Thursday, February 6, 2014

Dependency Part One: Slavery

A history lesson for all the tea partiers, authoritarians, and dupes of the right-wing media entertainment complex. I know how hard you guys try to discern the intent of the Founders without ever opening a book with, you know, actual words they wrote. I have news for you, this "government dependency" you all seem so concerned about is almost exactly the opposite of what Americans of the early republic were concerned with. The public assistance programs that exist in the US, already some of the stingiest in the industrialized world, have been under attack for decades now. What is the excuse this week? "Welfare" is a dirty word, and words like "lazy" or "parasite" inevitably precedes any mention of the poor people using any sort of public assistance. And this is before we get to any of the more vulgar racial characterizations. The trouble is, public assistance programs are actually providing a cushion against what the founders really worried about, private dependency.

One of the sad truths about human history is that most people, most of the time are dependent on another person for their lives and livelihood. Most of history is the story of the majority held in a state of unfreedom to one degree or another. The sociologist Michel Foucault differentiated "power" from the concept of "power over" where the former is the ability to force someone to do something against their will, while the latter binds a subordinate to his master through the provision of something important that can be revoked. Slavery, the most apparent form of unfreedom, was defended prior to the Civil War as a symbiotic relationship where the master provided for the slave's welfare. Planters imagined themselves as benevolent patriarchs with their slaves dependent upon them for all their needs. This fantasy led most Southern whites to foresee the extinction of freedmen after the war because "obviously" blacks cannot take care of themselves and will starve without coercion to work. However, like so many right-wing fantasies, this was exactly the opposite. Slavery was a simple power relationship, withhold the lash and the master had no actual power over the slave. In fact it was the masters who were dependent on their slaves, and much of Southern history since Emancipation has been the attempts of landowners to bind workers to themselves.
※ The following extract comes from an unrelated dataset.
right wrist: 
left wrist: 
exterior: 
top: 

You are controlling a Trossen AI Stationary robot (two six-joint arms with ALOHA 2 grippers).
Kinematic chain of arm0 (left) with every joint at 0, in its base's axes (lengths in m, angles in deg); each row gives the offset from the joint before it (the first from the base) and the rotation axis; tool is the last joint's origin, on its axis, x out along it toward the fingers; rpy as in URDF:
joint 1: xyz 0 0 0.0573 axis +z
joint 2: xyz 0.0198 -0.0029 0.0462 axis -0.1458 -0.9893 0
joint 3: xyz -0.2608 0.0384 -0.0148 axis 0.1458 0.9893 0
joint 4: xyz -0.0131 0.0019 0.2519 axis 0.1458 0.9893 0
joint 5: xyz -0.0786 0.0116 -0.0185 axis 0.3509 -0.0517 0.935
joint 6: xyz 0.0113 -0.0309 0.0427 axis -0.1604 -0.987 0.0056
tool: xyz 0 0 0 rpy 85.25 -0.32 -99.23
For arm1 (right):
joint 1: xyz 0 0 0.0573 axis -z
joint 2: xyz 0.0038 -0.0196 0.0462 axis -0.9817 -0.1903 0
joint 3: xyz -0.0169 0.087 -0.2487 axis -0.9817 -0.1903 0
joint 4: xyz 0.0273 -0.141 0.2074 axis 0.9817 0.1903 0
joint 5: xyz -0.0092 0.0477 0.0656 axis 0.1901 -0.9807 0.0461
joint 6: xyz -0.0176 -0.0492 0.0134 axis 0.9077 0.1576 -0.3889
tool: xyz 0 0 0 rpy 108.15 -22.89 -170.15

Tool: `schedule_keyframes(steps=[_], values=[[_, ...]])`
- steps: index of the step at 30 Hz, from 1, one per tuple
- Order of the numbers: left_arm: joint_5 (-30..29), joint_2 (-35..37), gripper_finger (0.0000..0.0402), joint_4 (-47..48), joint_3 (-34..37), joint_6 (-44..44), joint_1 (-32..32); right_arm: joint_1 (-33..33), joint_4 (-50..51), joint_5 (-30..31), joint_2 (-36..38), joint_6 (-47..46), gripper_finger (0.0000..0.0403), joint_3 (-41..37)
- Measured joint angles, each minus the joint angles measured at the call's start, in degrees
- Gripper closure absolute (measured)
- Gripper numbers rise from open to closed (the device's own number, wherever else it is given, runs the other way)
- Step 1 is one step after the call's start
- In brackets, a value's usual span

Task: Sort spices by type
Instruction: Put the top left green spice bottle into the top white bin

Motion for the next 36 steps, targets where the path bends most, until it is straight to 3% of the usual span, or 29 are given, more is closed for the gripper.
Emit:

Sharecropping, convict lease systems, vagrancy, black codes, labor contracts, and Jim Crow segregation were all attempts by Southern whites to create a 'power over' situation with African-Americans which would be exploited. For good measure, the whites projected the words "lazy" and "parasite" onto their former slaves to perpetuate their preferred stereotypes. What a surprise that former slaves might be unenthusiastic about working for their former masters, even through generations. Then we have the criminal stereotype. It should be self-evident that people sentenced to a life of hard labor and inadequate provisions through no fault of their own might not feel too badly about stealing from their oppressors.

With these historical concepts in mind, it is easy to see why prejudice against African-Americans is so all-pervasive on the right. African-Americans are an easily differentiated minority that refuses to submit to oppression. That makes African-Americans an obvious out-group with cultural values inconsistent with the majority's. Yes, I said it; to participate in the corporate capitalist system is to internalize dependency. Your livelihood depends on the whim of others to whom your best interests are likely not of prime concern, other things like bonuses and profit margins take precedence over whether you have a job. Public assistance programs that prevent you from starving if the whim of your masters finds you out on the street are a threat to maintaining a "power over" relationship between bourgeois and proletariat for lack of better terms. It sure is convenient that the propaganda of masters lines up so neatly with the prejudices of right-wingers, isn't it?